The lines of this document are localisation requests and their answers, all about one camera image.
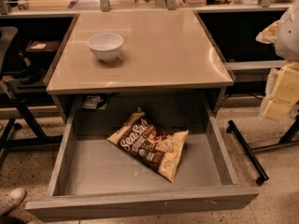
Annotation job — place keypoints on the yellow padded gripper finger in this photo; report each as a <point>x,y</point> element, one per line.
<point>268,35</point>
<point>282,91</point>

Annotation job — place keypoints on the brown sea salt chip bag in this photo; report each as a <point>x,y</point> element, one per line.
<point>160,151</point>

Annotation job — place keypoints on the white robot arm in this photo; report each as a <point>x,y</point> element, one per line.
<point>287,37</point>

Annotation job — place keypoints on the grey cabinet with counter top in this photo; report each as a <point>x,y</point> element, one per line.
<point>163,49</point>

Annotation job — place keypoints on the open grey top drawer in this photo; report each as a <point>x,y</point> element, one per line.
---+---
§ **Problem requirements**
Among the lines above, which ones include the word "grey"? Copy them.

§ **Answer to the exercise**
Annotation job — place keypoints on the grey cabinet with counter top in this photo; report each as a <point>x,y</point> element, one per line.
Annotation job — place keypoints on the open grey top drawer in this photo; report each as a <point>x,y</point> element, one per line.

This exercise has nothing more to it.